En mettant en scène un noir riche et instruit et un blanc prolétaire et mal dégrossi, Farrelly inverse le rapport dominant-dominé généralement constaté. Cette configuration peu courante sur nos écrans n’empêche pourtant aucun des deux protagonistes à apprendre de l’autre. La très bonne interprétation de Mahershala Ali et celle de Viggo Mortensen donnent respectivement corps à Don et Tony. Elle vaut à chacun d’entre eux une nomination aux Oscars 2019 au titre de meilleur acteur pour Mortensen et de meilleur second rôle pour Ali. Notons au passage la transformation physique du premier nommé qui lui permet de jouer tant sur son allure, sa gestuelle que sur sa présence physique.
Le titre du film est tiré du guide de voyage The negro motorist Green book qui fut publié chaque année de 1936 à 1966 par le postier Afro-Américain Victor Hugo Green. Il avait pour objet de recenser les itinéraires routiers, motels, bars, restaurants et stations-service ouverts à la clientèle de couleur. Faire de ce guide le motif central du scénario relève d’une idée brillante et originale. Mais alors que ce guide-titre aurait dû être le moteur de la narration « là où la géographie importe », Farrelly le relègue à un rôle de simple accessoire optionnel.
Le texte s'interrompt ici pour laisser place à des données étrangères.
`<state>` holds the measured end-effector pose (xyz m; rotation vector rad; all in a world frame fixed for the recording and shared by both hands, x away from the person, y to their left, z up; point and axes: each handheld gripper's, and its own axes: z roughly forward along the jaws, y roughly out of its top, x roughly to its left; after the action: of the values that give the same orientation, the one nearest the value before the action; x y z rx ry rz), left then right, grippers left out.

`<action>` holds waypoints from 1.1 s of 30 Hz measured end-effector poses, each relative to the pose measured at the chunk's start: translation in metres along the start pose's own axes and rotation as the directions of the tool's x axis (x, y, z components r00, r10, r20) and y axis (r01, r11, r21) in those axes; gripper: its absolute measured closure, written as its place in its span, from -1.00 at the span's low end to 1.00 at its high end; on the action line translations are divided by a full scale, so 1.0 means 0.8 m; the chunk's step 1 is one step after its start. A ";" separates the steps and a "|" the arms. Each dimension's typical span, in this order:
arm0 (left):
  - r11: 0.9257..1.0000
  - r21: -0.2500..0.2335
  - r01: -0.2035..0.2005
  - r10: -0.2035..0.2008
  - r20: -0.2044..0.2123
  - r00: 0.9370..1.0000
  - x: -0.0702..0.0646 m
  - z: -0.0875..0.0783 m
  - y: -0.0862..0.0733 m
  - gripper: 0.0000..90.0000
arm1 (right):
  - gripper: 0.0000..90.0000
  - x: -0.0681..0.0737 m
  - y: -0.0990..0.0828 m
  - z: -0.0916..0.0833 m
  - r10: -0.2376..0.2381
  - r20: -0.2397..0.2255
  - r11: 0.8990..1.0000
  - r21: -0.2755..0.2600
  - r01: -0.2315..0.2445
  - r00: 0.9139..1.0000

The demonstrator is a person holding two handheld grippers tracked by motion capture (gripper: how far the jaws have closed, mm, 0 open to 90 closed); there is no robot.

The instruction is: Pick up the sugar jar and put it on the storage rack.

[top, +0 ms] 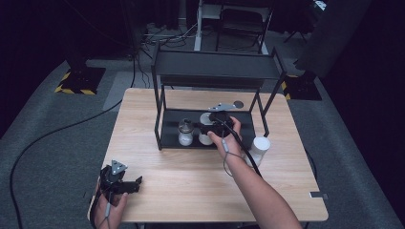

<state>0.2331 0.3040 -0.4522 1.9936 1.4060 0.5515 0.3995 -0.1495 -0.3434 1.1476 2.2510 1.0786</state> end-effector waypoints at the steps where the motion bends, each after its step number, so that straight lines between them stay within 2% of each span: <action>1: 1.000 0.000 0.000 0.000 0.000 1.000 0.000 0.000 0.000 -0.96 | -0.27 0.000 0.000 0.001 0.003 -0.002 1.000 0.002 -0.003 1.000; 12: 1.000 0.000 0.000 0.000 0.000 1.000 0.000 0.000 0.000 -0.96 | -0.28 -0.003 -0.004 0.007 0.029 -0.002 1.000 0.001 -0.029 1.000; 14: 1.000 0.000 0.000 0.000 0.000 1.000 0.000 0.000 0.000 -0.96 | -0.30 -0.008 -0.005 0.007 0.047 -0.006 0.999 0.002 -0.047 0.999; 16: 1.000 0.001 0.000 0.000 0.001 1.000 0.000 0.000 0.000 -0.96 | -0.44 -0.011 -0.008 0.004 0.068 -0.014 0.998 -0.010 -0.068 0.998; 22: 1.000 0.002 0.000 0.000 0.001 1.000 0.000 0.000 0.001 -0.96 | -0.66 -0.010 -0.009 -0.016 0.066 -0.008 0.997 -0.043 -0.067 0.998; 29: 1.000 0.000 0.001 -0.001 0.003 1.000 0.000 0.001 0.001 -0.98 | -0.71 -0.011 -0.019 -0.054 0.045 -0.008 0.994 -0.094 -0.046 0.999; 33: 1.000 0.001 -0.001 0.001 0.004 1.000 0.001 0.002 0.001 -0.98 | -0.74 -0.016 -0.025 -0.073 0.043 -0.017 0.994 -0.104 -0.045 0.999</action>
<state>0.2349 0.3038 -0.4524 1.9956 1.4027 0.5471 0.3599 -0.1938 -0.3228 1.1545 2.1621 1.2108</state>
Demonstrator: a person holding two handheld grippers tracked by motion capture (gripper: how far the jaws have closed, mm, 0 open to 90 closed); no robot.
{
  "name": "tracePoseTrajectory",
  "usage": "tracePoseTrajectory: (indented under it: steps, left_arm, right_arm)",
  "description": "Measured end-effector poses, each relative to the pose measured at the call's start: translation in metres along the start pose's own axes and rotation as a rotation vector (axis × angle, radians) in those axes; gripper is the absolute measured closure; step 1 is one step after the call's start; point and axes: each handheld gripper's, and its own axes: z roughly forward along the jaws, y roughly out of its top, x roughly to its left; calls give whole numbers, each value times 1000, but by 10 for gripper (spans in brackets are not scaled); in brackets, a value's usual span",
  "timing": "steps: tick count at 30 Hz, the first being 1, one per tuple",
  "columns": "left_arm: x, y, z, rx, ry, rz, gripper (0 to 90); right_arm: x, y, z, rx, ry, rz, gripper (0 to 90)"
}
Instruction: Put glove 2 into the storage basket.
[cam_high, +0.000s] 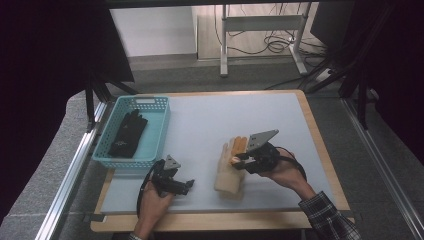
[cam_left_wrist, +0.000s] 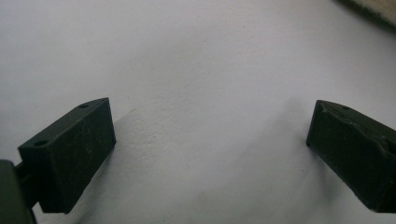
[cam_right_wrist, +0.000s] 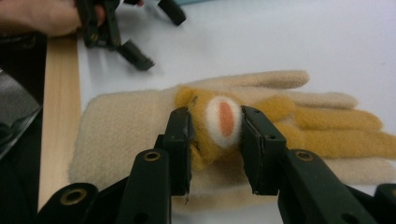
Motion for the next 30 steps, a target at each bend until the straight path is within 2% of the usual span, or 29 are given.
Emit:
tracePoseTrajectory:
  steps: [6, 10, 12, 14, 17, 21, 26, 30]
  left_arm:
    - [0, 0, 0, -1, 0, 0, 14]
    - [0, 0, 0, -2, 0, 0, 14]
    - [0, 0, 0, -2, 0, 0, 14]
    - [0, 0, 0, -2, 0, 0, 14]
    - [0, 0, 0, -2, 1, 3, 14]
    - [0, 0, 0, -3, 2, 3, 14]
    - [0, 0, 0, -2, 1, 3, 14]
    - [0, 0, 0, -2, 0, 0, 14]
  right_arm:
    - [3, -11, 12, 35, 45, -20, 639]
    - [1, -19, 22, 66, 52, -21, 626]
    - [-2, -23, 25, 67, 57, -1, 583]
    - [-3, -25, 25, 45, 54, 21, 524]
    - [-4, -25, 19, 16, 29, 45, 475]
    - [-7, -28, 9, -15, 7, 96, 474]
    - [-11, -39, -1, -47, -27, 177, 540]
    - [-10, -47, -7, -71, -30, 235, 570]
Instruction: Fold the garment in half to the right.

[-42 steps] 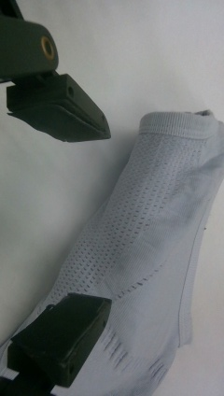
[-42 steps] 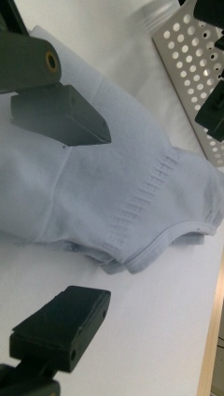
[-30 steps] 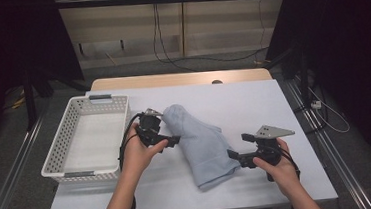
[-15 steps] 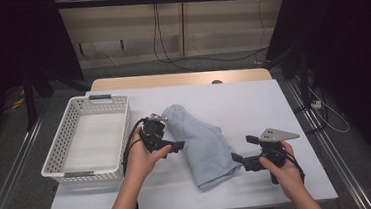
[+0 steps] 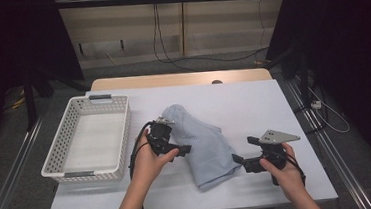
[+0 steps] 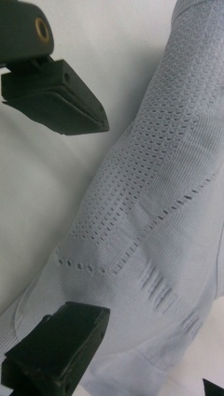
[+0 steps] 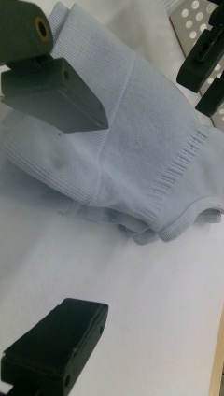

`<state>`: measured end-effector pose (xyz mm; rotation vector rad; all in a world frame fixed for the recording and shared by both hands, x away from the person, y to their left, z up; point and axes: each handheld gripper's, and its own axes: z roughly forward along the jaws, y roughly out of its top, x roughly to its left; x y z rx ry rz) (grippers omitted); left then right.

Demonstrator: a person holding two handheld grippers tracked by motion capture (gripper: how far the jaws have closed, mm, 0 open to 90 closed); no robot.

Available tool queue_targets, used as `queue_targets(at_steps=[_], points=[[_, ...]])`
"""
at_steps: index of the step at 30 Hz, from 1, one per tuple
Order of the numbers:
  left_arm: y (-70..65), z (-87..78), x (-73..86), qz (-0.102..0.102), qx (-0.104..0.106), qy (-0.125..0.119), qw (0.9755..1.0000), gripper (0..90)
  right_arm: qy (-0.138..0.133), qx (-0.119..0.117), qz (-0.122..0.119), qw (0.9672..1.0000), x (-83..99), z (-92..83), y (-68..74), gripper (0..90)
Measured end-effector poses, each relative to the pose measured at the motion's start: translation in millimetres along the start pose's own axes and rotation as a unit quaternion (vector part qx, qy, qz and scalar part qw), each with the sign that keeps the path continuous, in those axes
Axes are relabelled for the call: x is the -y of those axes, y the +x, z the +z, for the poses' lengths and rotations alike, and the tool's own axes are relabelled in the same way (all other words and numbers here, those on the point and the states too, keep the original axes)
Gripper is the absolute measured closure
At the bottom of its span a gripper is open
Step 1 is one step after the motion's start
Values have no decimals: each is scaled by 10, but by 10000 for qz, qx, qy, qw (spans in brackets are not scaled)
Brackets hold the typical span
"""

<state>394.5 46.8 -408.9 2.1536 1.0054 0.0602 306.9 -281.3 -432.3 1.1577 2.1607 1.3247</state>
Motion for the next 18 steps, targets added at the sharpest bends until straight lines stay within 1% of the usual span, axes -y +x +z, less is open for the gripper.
queue_targets(at_steps=[2,3,6,12,14,16,18], points=[[-8,12,4,-23,-10,-12,10000,101,-11,17,-4,10000,-1,-5,-3,100],[-13,20,5,-54,21,-25,10000,101,-14,24,0,10000,-1,-8,-5,100],[-25,31,5,-58,70,-31,10000,100,9,63,-23,10000,6,-11,-8,100],[-57,60,11,-46,118,41,9999,94,-8,83,-33,10000,10,-23,0,100],[-73,70,16,-88,64,37,9999,91,-24,109,-40,9999,9,-30,0,100],[-74,80,22,-103,103,45,9999,88,-25,127,-34,9999,10,-33,-2,100],[-72,96,30,-112,99,61,9999,84,-29,145,-38,9999,13,-37,-5,100]])
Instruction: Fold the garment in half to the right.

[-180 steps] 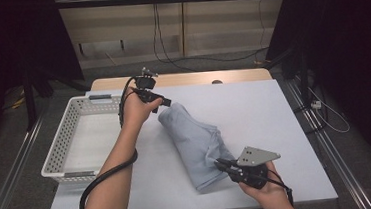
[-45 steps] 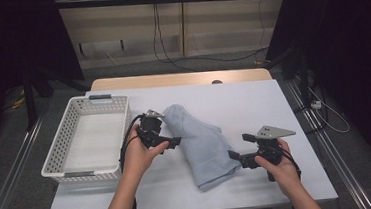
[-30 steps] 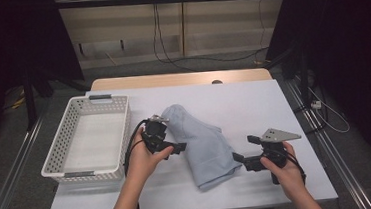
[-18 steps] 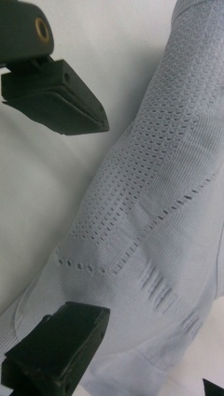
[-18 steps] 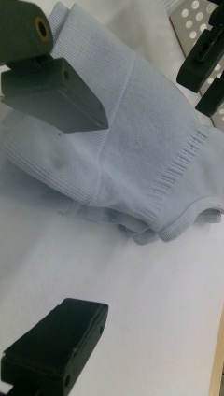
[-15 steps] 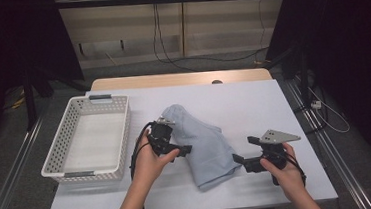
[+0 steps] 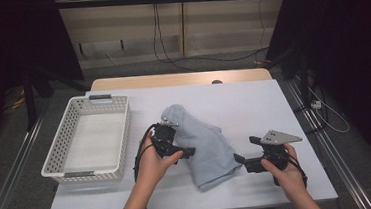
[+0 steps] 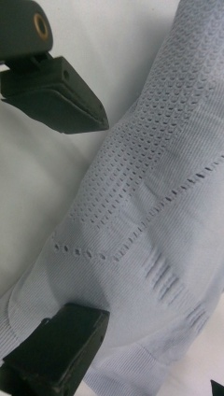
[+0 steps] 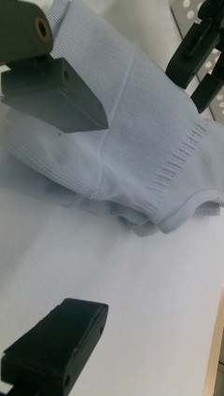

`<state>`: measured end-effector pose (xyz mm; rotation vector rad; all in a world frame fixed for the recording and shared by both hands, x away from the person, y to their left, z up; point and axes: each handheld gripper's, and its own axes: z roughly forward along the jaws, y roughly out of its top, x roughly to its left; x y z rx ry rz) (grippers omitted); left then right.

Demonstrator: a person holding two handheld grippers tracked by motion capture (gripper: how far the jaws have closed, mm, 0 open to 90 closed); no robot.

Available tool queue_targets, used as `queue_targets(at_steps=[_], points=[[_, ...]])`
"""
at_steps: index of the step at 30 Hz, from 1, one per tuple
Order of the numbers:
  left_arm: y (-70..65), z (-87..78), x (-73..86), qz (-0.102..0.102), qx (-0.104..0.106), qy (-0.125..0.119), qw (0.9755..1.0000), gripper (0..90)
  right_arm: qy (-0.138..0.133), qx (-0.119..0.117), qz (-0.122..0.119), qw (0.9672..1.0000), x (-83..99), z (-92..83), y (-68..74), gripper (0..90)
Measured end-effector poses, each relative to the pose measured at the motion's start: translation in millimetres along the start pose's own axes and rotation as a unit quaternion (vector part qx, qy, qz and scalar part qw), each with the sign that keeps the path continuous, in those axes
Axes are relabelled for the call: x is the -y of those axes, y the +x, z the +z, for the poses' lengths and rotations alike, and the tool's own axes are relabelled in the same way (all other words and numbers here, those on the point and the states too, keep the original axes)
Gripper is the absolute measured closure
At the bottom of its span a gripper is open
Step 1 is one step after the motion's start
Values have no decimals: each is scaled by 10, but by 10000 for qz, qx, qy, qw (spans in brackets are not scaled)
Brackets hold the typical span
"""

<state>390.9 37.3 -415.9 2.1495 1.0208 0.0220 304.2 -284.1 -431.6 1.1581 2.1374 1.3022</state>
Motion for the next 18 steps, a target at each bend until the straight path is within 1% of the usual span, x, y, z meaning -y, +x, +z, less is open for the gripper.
queue_targets(at_steps=[1,4,5,7,11,13,15,17,18], points=[[2,6,3,-3,27,30,10000,81,0,2,1,10000,1,-1,-1,100],[-4,26,9,11,18,2,10000,79,-10,34,30,10000,2,-4,1,100],[-2,28,9,39,27,30,10000,78,-18,40,31,10000,2,-4,4,100],[1,37,12,26,10,33,10000,69,-15,35,25,10000,3,-6,8,100],[24,61,40,-42,51,30,10000,65,-3,41,23,10000,11,-8,4,100],[35,71,54,-32,-8,63,10000,65,-5,46,30,10000,10,-11,2,100],[43,81,68,-73,-7,56,10000,67,-15,87,37,10000,8,-15,1,100],[60,83,82,-61,17,60,10000,77,-24,88,43,9999,9,-14,0,100],[66,88,92,-96,36,46,9999,83,-25,91,41,9999,9,-13,1,100]])
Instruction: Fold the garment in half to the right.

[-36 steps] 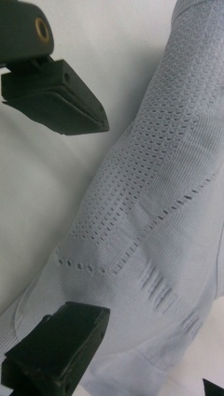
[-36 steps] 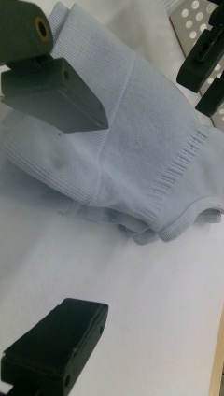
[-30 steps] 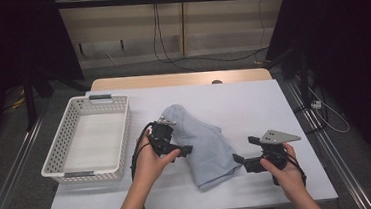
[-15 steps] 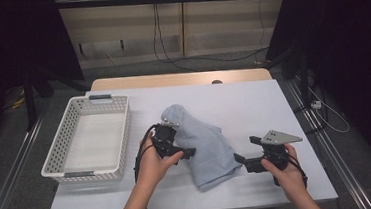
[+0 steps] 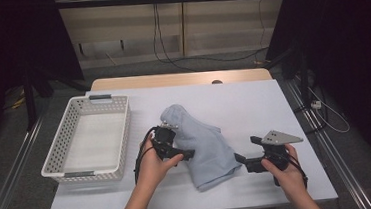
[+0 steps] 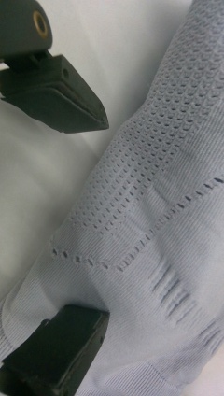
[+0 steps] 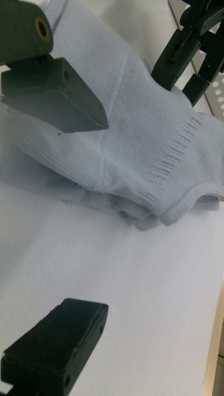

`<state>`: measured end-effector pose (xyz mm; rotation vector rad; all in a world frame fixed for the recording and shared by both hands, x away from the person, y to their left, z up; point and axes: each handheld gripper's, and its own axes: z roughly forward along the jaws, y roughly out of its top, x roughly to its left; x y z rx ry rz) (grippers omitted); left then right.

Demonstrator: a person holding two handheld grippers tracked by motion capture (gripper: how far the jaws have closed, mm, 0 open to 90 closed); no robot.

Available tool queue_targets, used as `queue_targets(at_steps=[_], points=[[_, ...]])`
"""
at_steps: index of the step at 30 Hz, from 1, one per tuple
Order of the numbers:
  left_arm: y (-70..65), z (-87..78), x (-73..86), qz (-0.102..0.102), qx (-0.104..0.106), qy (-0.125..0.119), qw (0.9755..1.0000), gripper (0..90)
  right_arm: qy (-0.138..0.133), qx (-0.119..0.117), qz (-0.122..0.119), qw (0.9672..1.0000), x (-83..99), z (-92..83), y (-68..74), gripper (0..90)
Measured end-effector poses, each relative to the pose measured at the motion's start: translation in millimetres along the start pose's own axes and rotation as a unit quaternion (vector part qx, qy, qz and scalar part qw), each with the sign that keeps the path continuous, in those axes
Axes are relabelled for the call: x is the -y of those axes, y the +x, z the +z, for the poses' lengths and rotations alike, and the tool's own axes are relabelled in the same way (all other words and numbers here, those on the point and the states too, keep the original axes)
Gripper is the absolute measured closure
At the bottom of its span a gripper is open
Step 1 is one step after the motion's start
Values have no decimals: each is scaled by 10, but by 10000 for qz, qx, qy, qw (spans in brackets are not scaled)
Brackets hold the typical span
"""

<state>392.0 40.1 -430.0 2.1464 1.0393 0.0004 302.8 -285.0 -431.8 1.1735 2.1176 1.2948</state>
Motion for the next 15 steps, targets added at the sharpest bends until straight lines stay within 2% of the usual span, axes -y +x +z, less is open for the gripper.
queue_targets(at_steps=[4,9,13,15], points=[[2,-3,12,-73,78,-49,9999,112,-17,-3,-10,10000,-5,-1,2,100],[-27,-22,0,-7,94,-77,9999,137,-6,-16,2,10000,-6,6,4,99],[-49,-33,1,-82,58,-95,9999,134,5,-8,-29,10000,-6,11,7,99],[-69,-42,-6,-66,107,-65,9999,135,-1,-15,-16,10000,-6,15,8,98]])
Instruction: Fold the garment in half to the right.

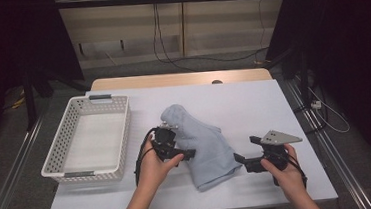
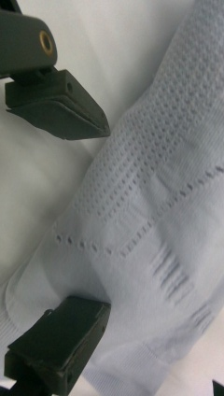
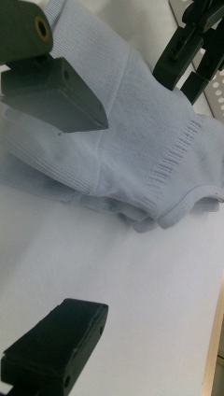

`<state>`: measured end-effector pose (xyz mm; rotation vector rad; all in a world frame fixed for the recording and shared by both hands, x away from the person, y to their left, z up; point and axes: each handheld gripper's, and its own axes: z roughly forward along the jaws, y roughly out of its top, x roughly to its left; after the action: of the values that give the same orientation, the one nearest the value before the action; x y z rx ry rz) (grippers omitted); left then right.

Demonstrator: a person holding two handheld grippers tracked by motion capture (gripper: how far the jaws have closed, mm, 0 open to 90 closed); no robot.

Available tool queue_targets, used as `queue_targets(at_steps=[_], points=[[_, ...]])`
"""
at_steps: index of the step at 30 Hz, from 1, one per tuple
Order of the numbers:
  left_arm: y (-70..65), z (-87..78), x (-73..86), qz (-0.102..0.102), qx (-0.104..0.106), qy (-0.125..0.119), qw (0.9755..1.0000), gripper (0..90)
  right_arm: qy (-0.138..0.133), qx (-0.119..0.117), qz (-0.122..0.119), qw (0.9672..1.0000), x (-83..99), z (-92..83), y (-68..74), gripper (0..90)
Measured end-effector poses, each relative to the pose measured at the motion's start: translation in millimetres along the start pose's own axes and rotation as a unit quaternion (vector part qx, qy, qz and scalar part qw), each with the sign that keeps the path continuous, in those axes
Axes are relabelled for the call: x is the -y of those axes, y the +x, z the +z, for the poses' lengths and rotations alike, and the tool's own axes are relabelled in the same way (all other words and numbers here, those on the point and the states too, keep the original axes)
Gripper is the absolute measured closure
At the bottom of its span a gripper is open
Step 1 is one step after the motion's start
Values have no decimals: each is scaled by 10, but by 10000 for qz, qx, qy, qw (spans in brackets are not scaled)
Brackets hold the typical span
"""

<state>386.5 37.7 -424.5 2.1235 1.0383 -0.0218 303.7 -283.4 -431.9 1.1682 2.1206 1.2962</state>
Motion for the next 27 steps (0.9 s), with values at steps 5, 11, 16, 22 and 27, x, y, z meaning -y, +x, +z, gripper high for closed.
queue_targets(at_steps=[5,11,16,22,27], points=[[-47,32,10,-26,14,-6,10000,143,-65,-3,12,10000,-11,-13,-1,96],[-19,66,37,-177,116,59,9998,191,-75,2,-1,10000,-8,-20,-6,95],[-33,83,47,-186,105,81,9997,237,-61,-6,2,10000,-8,-16,-3,95],[-29,95,60,-257,184,110,9994,290,-44,-46,-17,10000,-1,-6,-3,94],[-20,109,73,-275,188,149,9993,341,-40,-52,-22,10000,-3,-3,-1,94]])
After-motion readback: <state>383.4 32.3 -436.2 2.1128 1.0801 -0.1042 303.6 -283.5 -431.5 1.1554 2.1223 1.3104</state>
Certes, il y a une progression de l’adversité rencontrée par Don assisté de Tony sur l’itinéraire qui les mènera dans le Mississippi et l’Alabama mais rien n’est porté à son paroxysme. A force de détours, le cinéaste contourne son sujet notamment politique. La narration empruntée, parfaitement linéaire, s’avère programmatique et finalement inoffensive par manque de dénonciation frontale. Elle pourra même paraître quelque peu complaisante aux esprits les plus chagrins et nuit au rythme du road movie.
La forme très classique et le fond plutôt lisse et résolument optimiste de Green book lui confère une étiquette de film grand public, consensuel – candidat idéal donc aux prix du public en festival. Quoi qu’on puisse y voir un pensum, le propos politiquement correct, la réalisation honnête ont ainsi valu à Green Book de recevoir le prix du public à Toronto et trois Golden Globes: meilleur film, meilleur scénario et meilleur acteur dans un second rôle pour Mahershala Ali.
Le 24 février prochain, Farrelly pourra prétendre à de nouvelles récompenses puisque le film a obtenu cinq nominations aux Oscars. Parmi celles-ci – meilleur film, meilleur acteur, meilleur scénario, meilleur montage et meilleur second rôle – la plus probable serait qu’Ali obtienne un deuxième Oscar du meilleur second rôle, deux ans après celui obtenu pour Moonlight (Barry Jenkins).